A Response to Drange

Shandon L. Guthrie

      I appreciate the expositional notes by Drange and I believe it has enhanced my own understanding of his presentation. I'm not terribly interested in some of the alleged errors of exposition he accuses me of, but the readers can toil over that assessment. Neither am I interested in correcting his mistakes about my essay of which many abound.1 We are both just going to have to be more charitable with our mutual understandings. For example, I noted that Drange has situation L as one of God's "highest desires" which he disputes. My intent in the original essay was to eradicate a bad assumption thrust by the argument as a whole, namely that God's desire for situation L is a goal that should not be overridden by other desires. Although it would have been more accurate to attribute to him that this is simply one of God's highest desires, the category is correct nonetheless. In Drange's presentation of (A3), he writes that God is "not wanting anything else that conflicts with his desire to bring about situation L as strongly as it." So, in some sense Drange means to suggest that there is no overriding desire in God that would usurp bringing about situation L. Generally speaking, examples exist where God's desires conflict with each other (just look at the Levitical laws and the expectations imposed on them!). Why should this one be exempt? More importantly, I noted that God has such an overriding desire: that He wants a maximal balance of people who attain salvation over those who are lost. And if Drange embraces the possibility that non-contradictory desires can conflict with one another (e.g. when he writes in his reply, "God cannot have conflicting desires . . . is an argument which I reject") without impugning God in any way, then so much for (A3)!

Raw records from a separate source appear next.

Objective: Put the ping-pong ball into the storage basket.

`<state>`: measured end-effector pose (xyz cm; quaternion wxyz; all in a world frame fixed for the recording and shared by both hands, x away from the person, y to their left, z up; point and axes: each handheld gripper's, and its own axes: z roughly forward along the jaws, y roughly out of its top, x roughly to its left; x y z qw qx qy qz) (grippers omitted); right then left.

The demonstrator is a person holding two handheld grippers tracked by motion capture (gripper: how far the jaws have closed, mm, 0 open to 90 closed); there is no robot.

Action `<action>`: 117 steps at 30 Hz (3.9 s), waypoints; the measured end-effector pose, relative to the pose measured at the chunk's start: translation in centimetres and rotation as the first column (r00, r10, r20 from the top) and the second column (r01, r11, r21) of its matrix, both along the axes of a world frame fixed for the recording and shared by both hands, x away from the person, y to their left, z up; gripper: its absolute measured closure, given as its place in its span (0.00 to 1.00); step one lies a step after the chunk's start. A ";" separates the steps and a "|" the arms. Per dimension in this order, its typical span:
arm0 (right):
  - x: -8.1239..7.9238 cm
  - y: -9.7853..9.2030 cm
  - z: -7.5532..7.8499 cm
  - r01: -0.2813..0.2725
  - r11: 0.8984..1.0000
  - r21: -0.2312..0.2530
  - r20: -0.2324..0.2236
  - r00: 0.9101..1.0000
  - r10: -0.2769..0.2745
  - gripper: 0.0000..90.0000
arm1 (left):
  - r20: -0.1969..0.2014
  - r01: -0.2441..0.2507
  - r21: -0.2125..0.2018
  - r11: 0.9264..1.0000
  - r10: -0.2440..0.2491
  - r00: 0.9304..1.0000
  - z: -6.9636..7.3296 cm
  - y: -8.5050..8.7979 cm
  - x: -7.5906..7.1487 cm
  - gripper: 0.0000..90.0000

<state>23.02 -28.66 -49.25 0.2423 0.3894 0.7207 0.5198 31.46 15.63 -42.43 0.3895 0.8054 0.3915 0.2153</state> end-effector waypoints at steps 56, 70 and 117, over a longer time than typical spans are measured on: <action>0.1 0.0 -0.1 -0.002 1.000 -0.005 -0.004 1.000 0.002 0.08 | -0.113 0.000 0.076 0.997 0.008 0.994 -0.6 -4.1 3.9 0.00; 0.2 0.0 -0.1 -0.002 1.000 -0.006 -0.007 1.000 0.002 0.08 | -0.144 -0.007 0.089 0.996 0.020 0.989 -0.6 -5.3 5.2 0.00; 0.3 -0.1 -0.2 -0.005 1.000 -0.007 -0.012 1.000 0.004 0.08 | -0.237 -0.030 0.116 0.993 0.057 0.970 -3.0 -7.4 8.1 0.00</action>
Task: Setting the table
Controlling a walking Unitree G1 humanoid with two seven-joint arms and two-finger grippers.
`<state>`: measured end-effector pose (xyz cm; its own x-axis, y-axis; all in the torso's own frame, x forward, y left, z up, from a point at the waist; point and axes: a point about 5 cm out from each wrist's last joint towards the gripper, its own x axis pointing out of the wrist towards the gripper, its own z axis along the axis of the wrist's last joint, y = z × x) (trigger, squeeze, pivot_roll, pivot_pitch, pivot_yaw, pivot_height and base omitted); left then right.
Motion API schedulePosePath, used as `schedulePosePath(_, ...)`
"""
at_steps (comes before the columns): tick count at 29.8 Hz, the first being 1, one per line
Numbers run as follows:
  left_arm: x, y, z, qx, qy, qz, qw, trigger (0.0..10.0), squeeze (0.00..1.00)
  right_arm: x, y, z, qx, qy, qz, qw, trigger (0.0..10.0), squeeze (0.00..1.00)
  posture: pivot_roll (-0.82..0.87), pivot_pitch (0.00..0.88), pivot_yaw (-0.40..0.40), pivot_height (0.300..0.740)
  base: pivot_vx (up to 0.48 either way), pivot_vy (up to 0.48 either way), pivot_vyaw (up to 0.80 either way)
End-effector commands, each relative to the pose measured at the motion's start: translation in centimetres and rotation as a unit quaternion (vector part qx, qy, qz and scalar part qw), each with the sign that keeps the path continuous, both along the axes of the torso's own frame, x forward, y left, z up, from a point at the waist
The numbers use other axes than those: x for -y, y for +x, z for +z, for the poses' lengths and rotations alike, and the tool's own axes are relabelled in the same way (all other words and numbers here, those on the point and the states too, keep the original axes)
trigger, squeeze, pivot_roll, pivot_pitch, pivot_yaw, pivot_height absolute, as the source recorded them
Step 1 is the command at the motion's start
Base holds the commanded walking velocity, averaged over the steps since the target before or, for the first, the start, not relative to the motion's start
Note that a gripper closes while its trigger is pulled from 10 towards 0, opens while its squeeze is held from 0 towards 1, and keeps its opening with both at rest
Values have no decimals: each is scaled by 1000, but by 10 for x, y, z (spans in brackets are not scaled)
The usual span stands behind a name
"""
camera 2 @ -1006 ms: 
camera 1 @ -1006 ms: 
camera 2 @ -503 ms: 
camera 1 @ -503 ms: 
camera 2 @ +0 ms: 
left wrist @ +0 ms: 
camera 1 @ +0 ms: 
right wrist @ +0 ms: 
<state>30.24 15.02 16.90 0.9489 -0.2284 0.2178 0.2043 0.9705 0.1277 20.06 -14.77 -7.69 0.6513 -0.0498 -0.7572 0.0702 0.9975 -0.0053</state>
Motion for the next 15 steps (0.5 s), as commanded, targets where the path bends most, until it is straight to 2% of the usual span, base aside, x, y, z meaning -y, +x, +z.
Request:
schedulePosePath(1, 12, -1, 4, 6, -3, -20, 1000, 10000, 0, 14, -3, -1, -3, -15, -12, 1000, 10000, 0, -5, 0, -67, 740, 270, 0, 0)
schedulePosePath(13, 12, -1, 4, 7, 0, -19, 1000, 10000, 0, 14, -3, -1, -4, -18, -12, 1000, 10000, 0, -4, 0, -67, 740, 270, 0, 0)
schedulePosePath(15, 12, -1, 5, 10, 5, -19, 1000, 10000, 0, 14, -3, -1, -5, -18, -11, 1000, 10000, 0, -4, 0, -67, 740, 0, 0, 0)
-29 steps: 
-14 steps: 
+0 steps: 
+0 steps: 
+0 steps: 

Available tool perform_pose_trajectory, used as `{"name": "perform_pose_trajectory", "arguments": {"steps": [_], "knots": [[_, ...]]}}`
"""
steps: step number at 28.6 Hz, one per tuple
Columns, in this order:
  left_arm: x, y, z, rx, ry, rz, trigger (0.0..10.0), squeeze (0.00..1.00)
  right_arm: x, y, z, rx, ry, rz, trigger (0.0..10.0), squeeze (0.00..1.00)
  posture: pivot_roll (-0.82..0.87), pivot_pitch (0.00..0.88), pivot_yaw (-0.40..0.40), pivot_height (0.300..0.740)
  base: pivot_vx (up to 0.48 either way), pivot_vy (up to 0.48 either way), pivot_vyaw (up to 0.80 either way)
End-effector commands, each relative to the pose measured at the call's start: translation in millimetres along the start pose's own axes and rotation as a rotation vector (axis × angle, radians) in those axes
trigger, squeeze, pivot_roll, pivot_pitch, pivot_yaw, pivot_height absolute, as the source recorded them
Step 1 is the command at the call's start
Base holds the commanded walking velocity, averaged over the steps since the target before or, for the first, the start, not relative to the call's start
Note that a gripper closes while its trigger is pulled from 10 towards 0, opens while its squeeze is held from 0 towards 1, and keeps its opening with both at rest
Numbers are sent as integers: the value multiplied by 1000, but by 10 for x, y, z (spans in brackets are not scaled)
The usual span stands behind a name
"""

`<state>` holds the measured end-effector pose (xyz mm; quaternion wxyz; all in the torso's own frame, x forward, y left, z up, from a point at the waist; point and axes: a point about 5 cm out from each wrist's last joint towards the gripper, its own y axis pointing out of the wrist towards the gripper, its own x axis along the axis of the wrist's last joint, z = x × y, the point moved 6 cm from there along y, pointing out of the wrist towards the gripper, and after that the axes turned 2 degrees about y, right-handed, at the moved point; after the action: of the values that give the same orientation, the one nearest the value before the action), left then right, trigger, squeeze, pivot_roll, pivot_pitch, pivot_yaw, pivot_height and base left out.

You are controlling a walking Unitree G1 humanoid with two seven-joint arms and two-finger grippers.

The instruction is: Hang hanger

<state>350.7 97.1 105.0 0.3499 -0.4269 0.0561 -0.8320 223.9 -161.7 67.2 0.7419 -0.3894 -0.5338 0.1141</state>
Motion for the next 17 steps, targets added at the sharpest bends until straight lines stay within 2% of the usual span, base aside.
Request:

      More to the matter, Drange accuses me of entirely missing his support for the feasibility of situation L on the basis of natural evil. But the careful reader will note that this was precisely what I was addressing on points (5) and (6) in my original essay. After accusing me of not addressing it, he then proceeds to address it by suggesting that "feasible" simply is "possible" and that, per Scripture, God can do all things that are possible. Speaking about any individual event, I do not deny this. The problem arises when two or more possible events are conjoined -- which raises issues about their compossibility. If God creates Ivan who, no matter what the circumstances are, has a stubborn predisposition to avoid taking Philosophy 101, then it is no longer possible that "Ivan will freely enroll in Philosophy 101." Unfortunately, this main staple in my essay was largely ignored by Drange.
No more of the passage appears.